What is required »
Only some lines are wanted. Transcribe, exactly, the lines below from the line with "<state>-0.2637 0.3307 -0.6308" up to and including the line with "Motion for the".

━━━ Information supplied

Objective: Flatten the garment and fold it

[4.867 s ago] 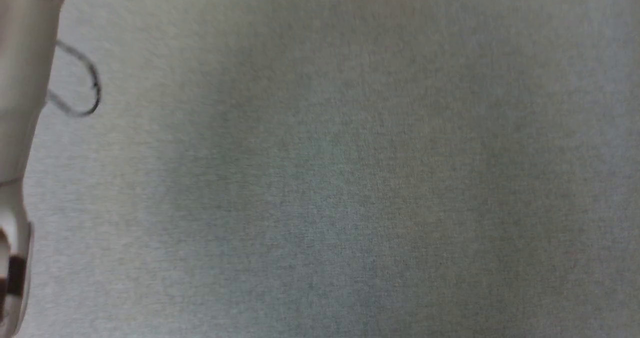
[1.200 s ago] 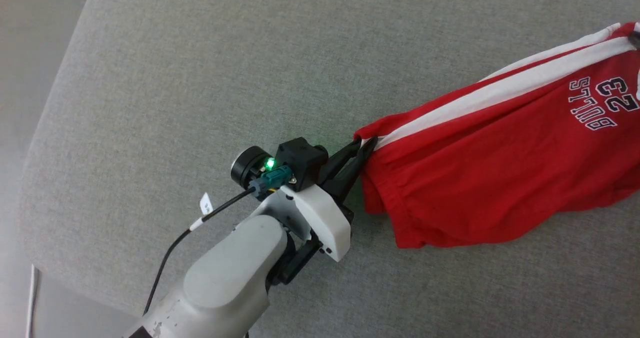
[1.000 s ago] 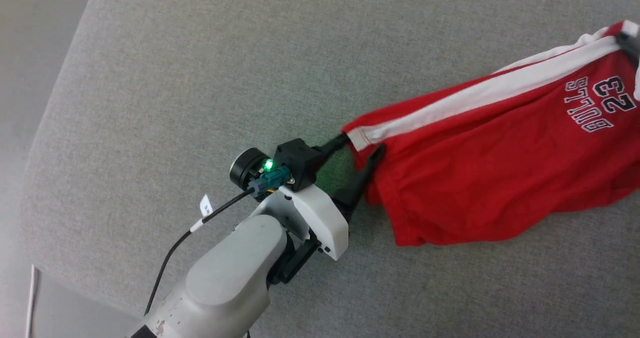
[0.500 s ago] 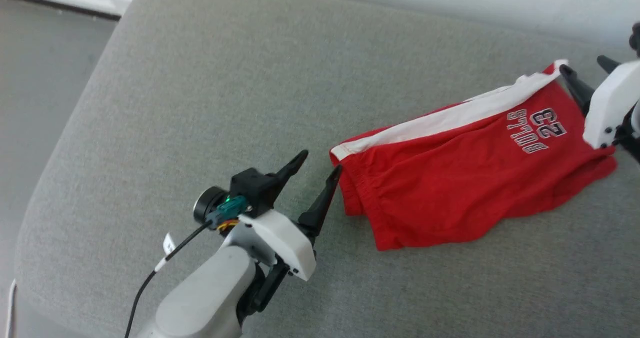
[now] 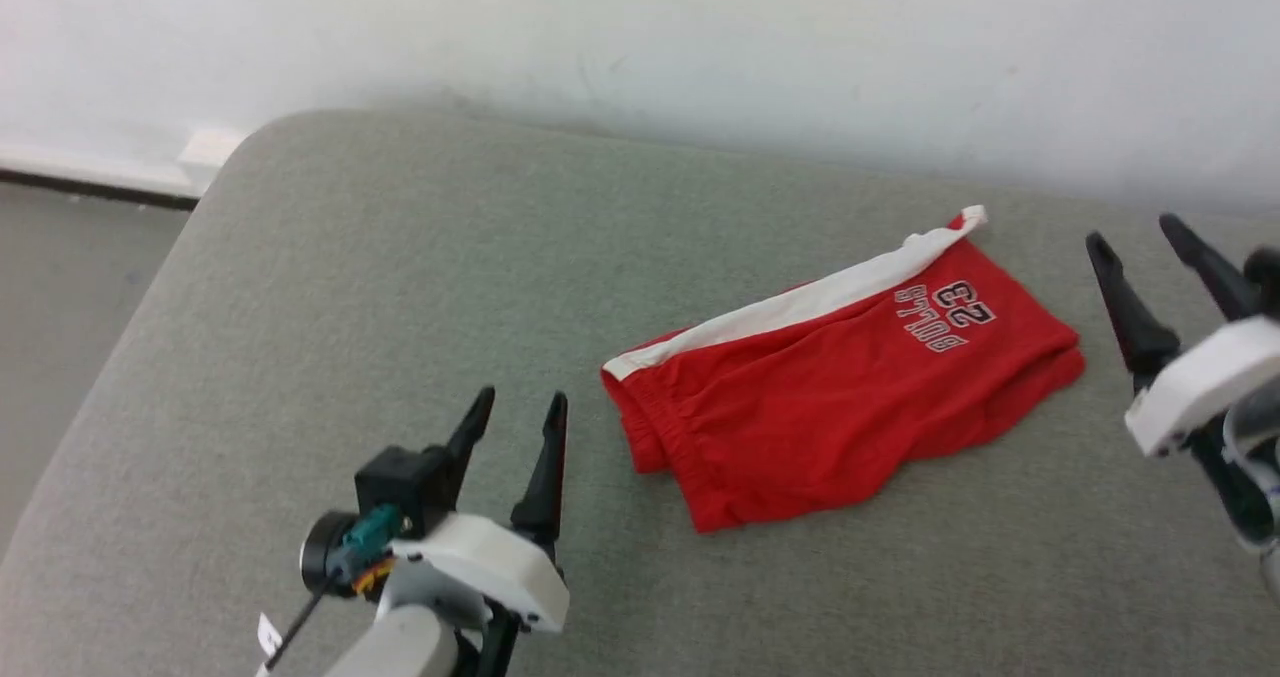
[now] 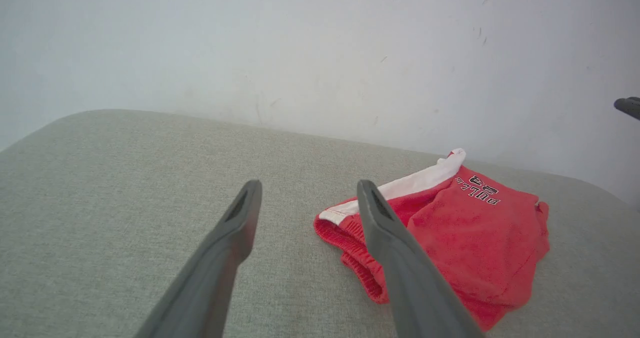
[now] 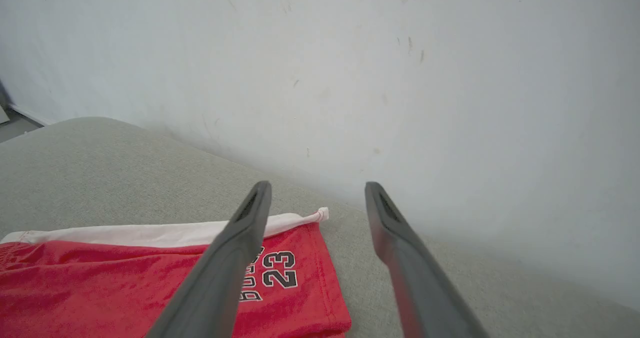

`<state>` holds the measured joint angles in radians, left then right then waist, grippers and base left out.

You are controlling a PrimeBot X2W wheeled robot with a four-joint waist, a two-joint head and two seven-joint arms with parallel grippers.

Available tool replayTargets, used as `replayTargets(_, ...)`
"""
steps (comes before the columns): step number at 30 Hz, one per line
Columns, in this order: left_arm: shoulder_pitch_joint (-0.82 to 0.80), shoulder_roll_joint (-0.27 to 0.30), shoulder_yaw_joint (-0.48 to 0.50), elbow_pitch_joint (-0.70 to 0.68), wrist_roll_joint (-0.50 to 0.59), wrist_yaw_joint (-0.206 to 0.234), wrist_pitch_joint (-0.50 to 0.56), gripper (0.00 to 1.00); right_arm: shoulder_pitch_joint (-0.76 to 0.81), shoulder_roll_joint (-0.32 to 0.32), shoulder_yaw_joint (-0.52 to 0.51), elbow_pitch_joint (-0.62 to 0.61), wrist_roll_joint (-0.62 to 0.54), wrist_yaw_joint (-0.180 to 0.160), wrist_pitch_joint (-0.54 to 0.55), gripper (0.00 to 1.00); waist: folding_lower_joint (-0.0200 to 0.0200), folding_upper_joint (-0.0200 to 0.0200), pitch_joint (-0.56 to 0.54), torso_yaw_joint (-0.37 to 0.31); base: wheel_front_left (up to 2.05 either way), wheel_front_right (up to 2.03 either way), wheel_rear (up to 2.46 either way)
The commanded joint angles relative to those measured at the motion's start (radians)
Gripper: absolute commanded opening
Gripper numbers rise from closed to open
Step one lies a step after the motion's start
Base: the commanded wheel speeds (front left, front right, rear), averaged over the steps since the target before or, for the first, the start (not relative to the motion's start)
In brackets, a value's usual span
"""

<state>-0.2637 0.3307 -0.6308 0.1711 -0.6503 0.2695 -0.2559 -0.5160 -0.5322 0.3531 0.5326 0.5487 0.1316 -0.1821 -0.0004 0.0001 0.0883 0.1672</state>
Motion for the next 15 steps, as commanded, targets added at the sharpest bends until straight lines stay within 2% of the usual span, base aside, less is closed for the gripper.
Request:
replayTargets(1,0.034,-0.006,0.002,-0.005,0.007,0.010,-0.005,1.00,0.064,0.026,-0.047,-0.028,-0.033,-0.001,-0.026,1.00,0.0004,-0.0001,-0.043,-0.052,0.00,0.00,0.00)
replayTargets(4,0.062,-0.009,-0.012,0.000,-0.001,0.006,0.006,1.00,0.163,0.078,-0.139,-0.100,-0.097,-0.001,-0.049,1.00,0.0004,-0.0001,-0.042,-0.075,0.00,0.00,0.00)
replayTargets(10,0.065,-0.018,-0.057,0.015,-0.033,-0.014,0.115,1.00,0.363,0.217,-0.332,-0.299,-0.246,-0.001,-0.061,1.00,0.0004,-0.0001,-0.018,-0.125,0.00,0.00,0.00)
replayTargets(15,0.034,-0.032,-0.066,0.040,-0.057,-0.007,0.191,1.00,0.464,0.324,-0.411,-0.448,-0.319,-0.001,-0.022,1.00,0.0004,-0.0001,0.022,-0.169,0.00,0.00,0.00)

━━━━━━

Response to the task »
<state>-0.2637 0.3307 -0.6308 0.1711 -0.6503 0.2695 -0.2559 -0.5160 -0.5322 0.3531 0.5326 0.5487 0.1316 -0.1821 -0.0004 0.0001 0.0883 0.1672</state>
Motion for the next 15 steps, as commanded, targets added at the sharpest bends until straight lines stay within 2% of the usual span, base aside, less is closed for the gripper.

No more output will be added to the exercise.